L’auteur, fondateur voici presque 45 ans de la Fraternité Saint-Vincent-Ferrier, est aussi connu pour avoir consacré sa thèse de philosophie à la métaphysique thomiste de l’être élaborée par le père Guérard des Lauriers [1] qui, lui, est surtout connu pour des raisons ecclésiales [2]. Sous le titre suggestif Au jardin de l’être, il nous livre un itinéraire métaphysique inspiré par la métaphore botanique inscrite dans le titre [3]. Je dis bien itinéraire, car, pour être logique, la répartition des chapitres se présente d’abord comme un cheminement dans un jardin botanique. Douze entretiens qui filent la métaphore se répartissent de manière égale entre l’ontologie (« Richesse et diversité de l’être » : 1-6, les numéros étant ceux des entretiens) et ce que, depuis Kant, on appelle la critique et qui correspond à « la connaissance de l’être » (7-9), à quoi l’on doit ajouter le « dynamisme de l’être » (10-12).

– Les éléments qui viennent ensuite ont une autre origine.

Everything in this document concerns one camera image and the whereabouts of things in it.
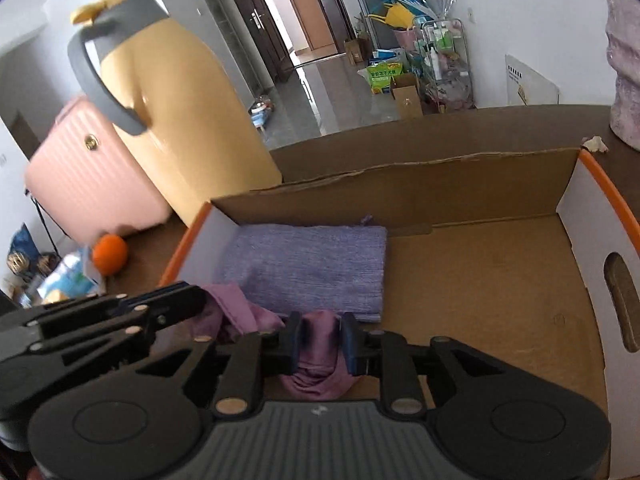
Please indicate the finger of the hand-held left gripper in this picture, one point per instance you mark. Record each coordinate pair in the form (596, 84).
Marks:
(165, 297)
(100, 342)

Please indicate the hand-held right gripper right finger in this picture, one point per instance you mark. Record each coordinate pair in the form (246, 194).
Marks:
(350, 342)

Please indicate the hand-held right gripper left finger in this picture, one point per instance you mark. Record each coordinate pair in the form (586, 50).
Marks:
(296, 337)

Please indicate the purple cloth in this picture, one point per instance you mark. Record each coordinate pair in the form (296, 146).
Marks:
(320, 342)

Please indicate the orange-edged cardboard box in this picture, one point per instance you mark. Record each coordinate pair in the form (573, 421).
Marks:
(475, 285)

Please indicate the orange fruit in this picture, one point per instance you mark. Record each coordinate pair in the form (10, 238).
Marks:
(110, 255)

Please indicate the folded purple towel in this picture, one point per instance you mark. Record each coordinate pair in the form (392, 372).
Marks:
(310, 265)

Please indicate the blue white packet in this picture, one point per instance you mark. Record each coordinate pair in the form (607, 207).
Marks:
(70, 275)

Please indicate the blue patterned bag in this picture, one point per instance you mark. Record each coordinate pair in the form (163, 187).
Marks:
(22, 245)

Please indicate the pink suitcase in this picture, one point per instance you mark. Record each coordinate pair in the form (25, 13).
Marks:
(85, 185)

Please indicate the yellow thermos jug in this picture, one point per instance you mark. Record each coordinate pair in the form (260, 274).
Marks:
(175, 110)

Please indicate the blue pet bowl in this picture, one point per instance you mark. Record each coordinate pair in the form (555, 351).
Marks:
(260, 117)

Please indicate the open cardboard box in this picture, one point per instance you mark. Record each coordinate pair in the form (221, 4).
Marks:
(406, 97)

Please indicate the green bag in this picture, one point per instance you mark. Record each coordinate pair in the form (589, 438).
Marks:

Le livre est un exposé pédagogique de l’interprétation thomiste originale de l’être proposée par le père Guérard. S’il reprend bon nombre de développements déjà présents dans la thèse citée plus haut, du moins le propos est-il simplifié et couvre-t-il l’ensemble de la métaphysique. C’est ainsi que le disciple de saint Thomas croise l’être (1), le jugement et le principe de non-contradiction (3), les transcendantaux (2, 5 et 9), les hiérarchies de l’étant (4, 6), l’analogie (7), la structure de l’être (8 et 12), la dynamique de l’étant (10) et sa Cause (11). Il faut adjoindre six annexes inégales en leur taille et en leur intérêt, qui frisent le hors-sujet (pour l’annexe 2 sur l’intellect agent et l’annexe 3 sur l’origine inductive des principes qui se limite à la traduction du commentaire de saint Thomas sur le dernier chapitre des Seconds analytiques, dont nous avons déjà une traduction).

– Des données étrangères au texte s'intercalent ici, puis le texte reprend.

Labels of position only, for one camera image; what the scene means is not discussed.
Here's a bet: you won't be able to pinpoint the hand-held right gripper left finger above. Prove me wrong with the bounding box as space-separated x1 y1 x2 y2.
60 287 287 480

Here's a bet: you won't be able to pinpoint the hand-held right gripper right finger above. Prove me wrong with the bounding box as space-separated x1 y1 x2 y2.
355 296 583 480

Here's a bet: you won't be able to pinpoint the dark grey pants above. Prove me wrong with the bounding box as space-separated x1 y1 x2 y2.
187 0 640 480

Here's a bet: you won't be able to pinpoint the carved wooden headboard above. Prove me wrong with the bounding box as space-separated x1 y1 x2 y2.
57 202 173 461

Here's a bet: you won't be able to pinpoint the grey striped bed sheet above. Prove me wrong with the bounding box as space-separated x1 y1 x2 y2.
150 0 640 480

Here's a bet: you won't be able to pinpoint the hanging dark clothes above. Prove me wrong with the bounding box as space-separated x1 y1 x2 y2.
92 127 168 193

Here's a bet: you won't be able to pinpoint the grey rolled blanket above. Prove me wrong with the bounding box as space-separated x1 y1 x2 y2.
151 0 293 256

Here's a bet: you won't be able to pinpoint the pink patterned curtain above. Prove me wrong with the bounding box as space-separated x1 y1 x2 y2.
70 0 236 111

Ainsi que le résumé du parcours l’atteste, la théologie naturelle qui est le couronnement de la métaphysique n’est qu’ébauchée dans un chapitre. De plus, manque un parcours historique qui resitue cette métaphysique au sein des métaphysiques thomasiennes et, a fortiori, au sein de l’horizon philosophique moderne et contemporain dont on sait à quel point il est allergique à la métaphysique de l’être. Enfin et surtout, le lecteur un peu averti s’étonnera du peu de cas fait des études d’Étienne Gilson [4] ou de Cornelio Fabro [5]. Mais peut-être n’est-ce pas un hasard, si l’on rapproche ces absences de celle, beaucoup plus étonnante, des études d’Alain Contat qui a élevé de puissantes objections à la théorie guérardienne de la structure ternaire de l’étant (être, essence et suppôt) [6]. Car là réside le point le plus problématique : cette doctrine émarge à la conception essentialiste de l’être en acte (ens in actu) et n’honore pleinement celle de l’être comme acte (esse ut actus).

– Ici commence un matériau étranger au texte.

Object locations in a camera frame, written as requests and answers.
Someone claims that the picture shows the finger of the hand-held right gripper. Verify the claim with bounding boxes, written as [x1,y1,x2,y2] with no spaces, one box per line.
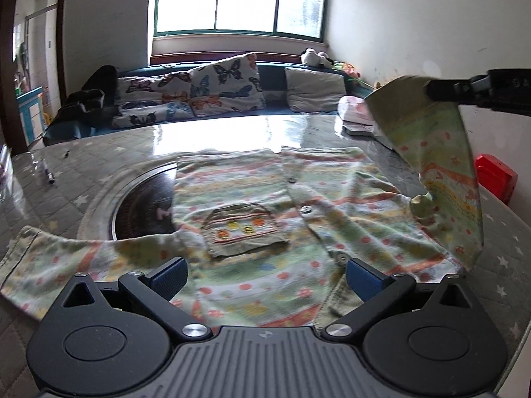
[427,69,531,113]

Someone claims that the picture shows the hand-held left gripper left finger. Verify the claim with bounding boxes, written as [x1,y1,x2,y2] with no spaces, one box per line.
[52,257,212,341]

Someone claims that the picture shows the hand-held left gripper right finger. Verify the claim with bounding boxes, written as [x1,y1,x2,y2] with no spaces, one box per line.
[321,258,476,339]

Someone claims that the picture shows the patterned green button shirt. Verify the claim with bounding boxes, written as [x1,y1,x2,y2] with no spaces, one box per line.
[0,76,486,329]

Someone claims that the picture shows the round black built-in cooktop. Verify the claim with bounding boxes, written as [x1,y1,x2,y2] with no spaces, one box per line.
[109,162,180,242]

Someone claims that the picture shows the red box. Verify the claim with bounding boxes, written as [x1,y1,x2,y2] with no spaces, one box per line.
[474,154,518,205]

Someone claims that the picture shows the colourful toys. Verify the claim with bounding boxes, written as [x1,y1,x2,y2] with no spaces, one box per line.
[332,61,362,80]

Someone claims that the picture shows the butterfly print blanket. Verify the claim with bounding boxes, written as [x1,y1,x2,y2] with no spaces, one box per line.
[111,100,195,130]

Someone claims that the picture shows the grey pillow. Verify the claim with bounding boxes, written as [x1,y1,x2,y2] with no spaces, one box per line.
[284,67,347,113]

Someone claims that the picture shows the black and white plush toy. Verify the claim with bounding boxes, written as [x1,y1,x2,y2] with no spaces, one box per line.
[300,48,335,68]

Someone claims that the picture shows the small butterfly print pillow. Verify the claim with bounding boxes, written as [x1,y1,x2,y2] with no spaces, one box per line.
[117,72,194,105]

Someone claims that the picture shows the black bag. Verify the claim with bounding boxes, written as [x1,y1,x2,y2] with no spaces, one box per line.
[53,65,119,134]

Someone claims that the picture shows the large butterfly print pillow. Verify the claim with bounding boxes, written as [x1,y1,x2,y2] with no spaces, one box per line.
[190,52,266,117]

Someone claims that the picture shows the blue cabinet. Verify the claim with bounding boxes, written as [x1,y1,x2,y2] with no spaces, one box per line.
[16,86,47,144]

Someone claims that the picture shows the blue sofa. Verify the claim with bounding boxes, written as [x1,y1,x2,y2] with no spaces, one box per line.
[43,61,374,147]

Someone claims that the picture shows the brown door frame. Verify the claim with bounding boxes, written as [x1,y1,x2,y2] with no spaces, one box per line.
[0,0,69,155]

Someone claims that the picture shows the window with green frame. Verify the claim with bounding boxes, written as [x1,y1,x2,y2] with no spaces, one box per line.
[151,0,330,41]

Du moins l’auteur nous offre-t-il une nouvelle métaphysique pour les simples, comme l’avait fait en son temps avec bonheur le père Pierre-Marie Émonet [7] ? Les deux livres ne partagent-ils pas en commun l’appel à la métaphore et l’importance accordée à la beauté ? En réalité, chez le dominicain suisse, l’appel aux hommes de l’art en général et aux poètes en particulier est plus qu’une astuce pédagogique : il est nourri de la conviction que l’artiste est métaphysicien, souvent sans le savoir : « le poète est le vrai métaphysicien », affirmait le père Clérissac. Mais, chez le père de Blignières, le jardin est tout au plus une image qu’il ne détaille guère. Par exemple, le septième entretien qui s’intitule heureusement « La musique de l’arbre » n’en parle que dans le tout dernier paragraphe et comme d’une traduction « imagée [8] ». D’ailleurs, plus étonnant encore, l’auteur ne traite jamais du jardin, mais seulement de l’arbre.

Enfin, sans qu’il n’y ait rien à dire sur la doctrine, l’on s’étonnera, cum grano salis, de ce que l’imprimi potest soit donné par l’auteur lui-même.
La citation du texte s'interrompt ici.